PROBLEM => Print the data that follows word for word, leaving out any picture.

DATA SEGMENT =>
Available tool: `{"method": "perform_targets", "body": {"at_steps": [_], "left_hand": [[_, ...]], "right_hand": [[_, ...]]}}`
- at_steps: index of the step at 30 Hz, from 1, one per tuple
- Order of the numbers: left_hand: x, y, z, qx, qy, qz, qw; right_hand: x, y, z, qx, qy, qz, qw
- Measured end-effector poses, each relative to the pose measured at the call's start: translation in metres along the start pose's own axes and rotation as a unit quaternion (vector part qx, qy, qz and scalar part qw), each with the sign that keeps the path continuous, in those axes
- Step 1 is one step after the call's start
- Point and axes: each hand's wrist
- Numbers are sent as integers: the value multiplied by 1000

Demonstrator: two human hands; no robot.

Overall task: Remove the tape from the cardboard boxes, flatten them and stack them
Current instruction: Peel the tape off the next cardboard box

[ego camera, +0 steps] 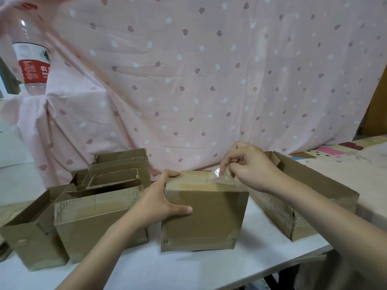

WRITTEN ANSWER =>
Available tool: `{"method": "perform_targets", "body": {"at_steps": [_], "left_hand": [[_, ...]], "right_hand": [[_, ...]]}}`
- at_steps: index of the step at 30 Hz, from 1, one per tuple
- Order of the numbers: left_hand: x, y, z, qx, qy, qz, qw; right_hand: x, y, z, qx, qy, qz, qw
- Measured end-effector poses, each relative to the pose measured at the call's start: translation in metres along the start pose's own axes and rotation as a unit quaternion (vector part qx, qy, qz and scalar part qw), each with the sign that keeps the path continuous, in those axes
- Step 1 is one step after the call's start
- Point and axes: each hand's wrist
- Numbers are sent as integers: the value multiplied by 1000

Demonstrator: two human hands; no robot.

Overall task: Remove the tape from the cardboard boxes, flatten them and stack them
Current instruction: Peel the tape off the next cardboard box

[ego camera, +0 steps] 

Nothing more is required for this answer.